Sweden’s Drone Lifesavers: How Everdrone Is Racing Against Time to Save Cardiac Arrest Victims

A Sky-High Expansion

Everdrone AB, the Gothenburg-based drone pioneer, just doubled down on its mission to revolutionize emergency medical care. The company renewed and expanded its partnership with Region Västra Götaland (VGR), locking in their collaboration until December 2026. This isn’t just a paperwork shuffle—it’s a turbocharged plan to blanket the region with 10 new Skybases in just 7 months, putting drone-delivered defibrillators within reach of 25% of VGR’s population. For cardiac arrest victims, those minutes saved could mean the difference between life and death.

“This isn’t about replacing ambulances—it’s about beating them to the scene when every second counts,” says an Everdrone spokesperson.

Drones vs. Cardiac Arrest

The Drone Emergency Medical Services (DEMS) system has one clear enemy: out-of-hospital cardiac arrests (OHCA), where survival rates plummet without immediate intervention. Everdrone’s drones don’t just drop AEDs like futuristic vending machines—they’re part of a clinical trial led by Karolinska Institutet and VGR, rigorously measuring whether drones can tilt the odds in these critical moments. Early data suggests they can: in previous tests, drones arrived before ambulances 64% of the time, shaving an average of 3 minutes off response times.

Eyes in the Sky

But speed isn’t the only advantage. Everdrone’s LiveView feature streams real-time video to emergency dispatchers, giving them a bird’s-eye view of the scene before ground crews arrive. Imagine paramedics assessing a crowded park or a remote roadside crash via drone feed, strategizing their approach while still en route. It’s situational awareness at 80 mph.

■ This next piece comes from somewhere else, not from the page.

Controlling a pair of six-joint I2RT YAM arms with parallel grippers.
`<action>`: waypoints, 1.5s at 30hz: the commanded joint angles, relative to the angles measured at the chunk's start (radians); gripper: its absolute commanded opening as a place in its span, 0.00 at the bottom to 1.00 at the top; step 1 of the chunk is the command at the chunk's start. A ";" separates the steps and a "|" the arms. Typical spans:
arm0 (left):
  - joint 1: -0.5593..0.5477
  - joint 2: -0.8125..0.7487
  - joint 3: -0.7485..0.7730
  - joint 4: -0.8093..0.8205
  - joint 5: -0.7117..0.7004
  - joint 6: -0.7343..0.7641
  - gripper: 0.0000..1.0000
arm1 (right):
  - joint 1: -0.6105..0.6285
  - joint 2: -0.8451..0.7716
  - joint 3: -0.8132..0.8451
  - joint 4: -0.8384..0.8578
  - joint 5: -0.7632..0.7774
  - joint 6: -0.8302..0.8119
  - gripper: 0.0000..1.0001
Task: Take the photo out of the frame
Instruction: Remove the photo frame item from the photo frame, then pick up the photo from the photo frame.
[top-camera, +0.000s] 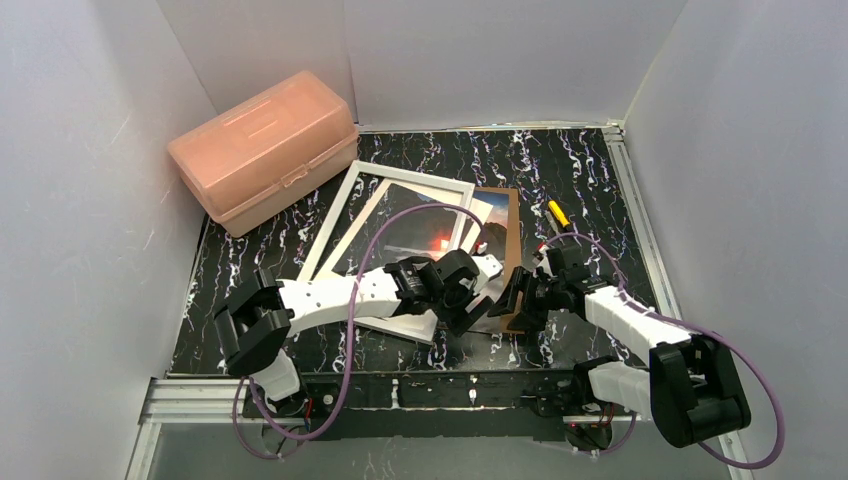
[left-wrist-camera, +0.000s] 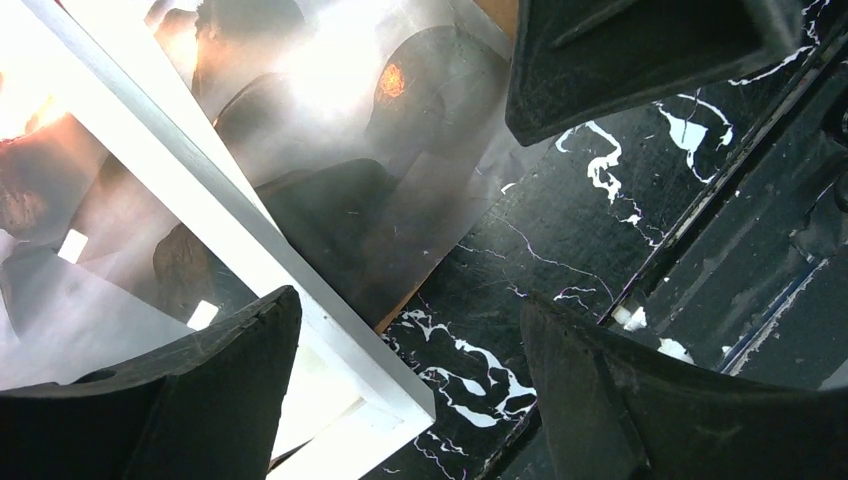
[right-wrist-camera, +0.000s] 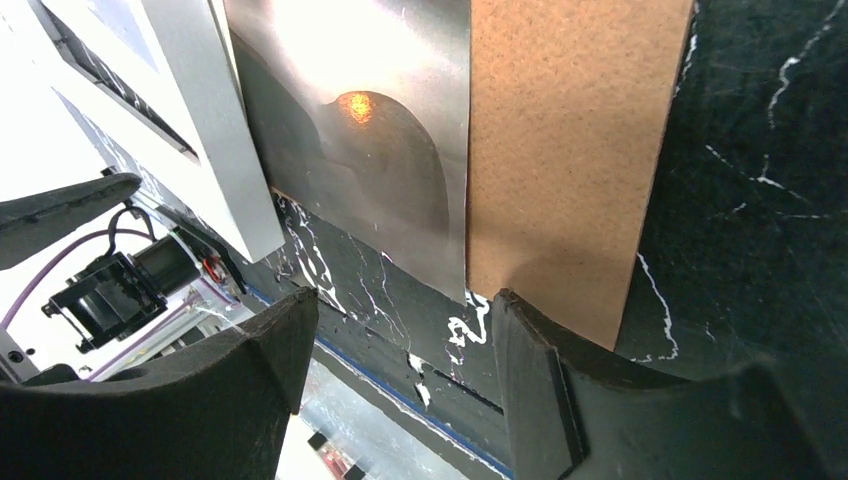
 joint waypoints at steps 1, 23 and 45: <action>0.010 -0.077 -0.026 0.046 -0.012 0.004 0.79 | 0.024 0.029 -0.013 0.102 -0.016 0.032 0.71; 0.021 -0.121 -0.092 0.086 0.003 0.012 0.79 | 0.044 0.017 -0.022 0.288 -0.093 0.147 0.65; 0.021 -0.049 -0.082 0.108 -0.035 0.006 0.79 | 0.045 0.181 0.100 0.331 -0.062 0.089 0.59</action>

“Drones aren’t magic—they’re tools. But when you combine them with data-driven planning and seamless integration into 911 systems, they become force multipliers,” notes a VGR project lead.

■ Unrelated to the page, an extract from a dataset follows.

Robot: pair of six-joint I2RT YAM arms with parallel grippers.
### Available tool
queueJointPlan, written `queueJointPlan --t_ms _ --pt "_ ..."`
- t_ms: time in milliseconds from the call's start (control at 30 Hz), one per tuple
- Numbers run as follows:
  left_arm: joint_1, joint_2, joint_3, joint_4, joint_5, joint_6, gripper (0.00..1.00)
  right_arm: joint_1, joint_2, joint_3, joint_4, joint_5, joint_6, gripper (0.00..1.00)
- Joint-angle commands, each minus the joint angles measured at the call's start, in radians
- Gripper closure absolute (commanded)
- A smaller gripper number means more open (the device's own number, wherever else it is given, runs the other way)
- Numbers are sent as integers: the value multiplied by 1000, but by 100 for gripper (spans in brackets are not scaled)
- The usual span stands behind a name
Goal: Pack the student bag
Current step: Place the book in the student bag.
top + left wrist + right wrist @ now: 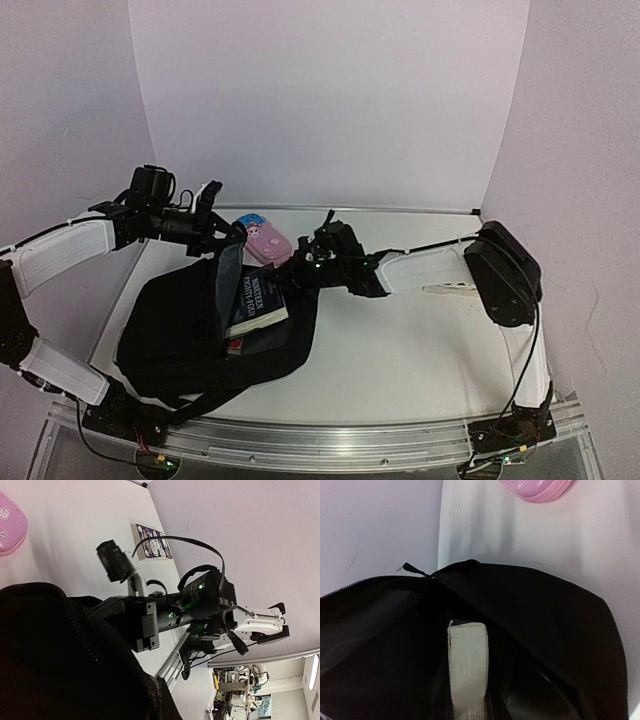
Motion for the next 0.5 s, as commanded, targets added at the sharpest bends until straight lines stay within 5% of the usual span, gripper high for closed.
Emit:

The Future of First Response

This partnership isn’t just about gadgets; it’s a blueprint for modernizing emergency care through public-private collaboration. By analyzing response patterns, population density, and historical OHCA data, Everdrone and VGR are building a scalable model that could extend far beyond Sweden. The goal? A world where drones aren’t novelties but standard infrastructure—like fire hydrants for the digital age. And with cardiac arrests claiming millions globally each year, that future can’t come soon enough.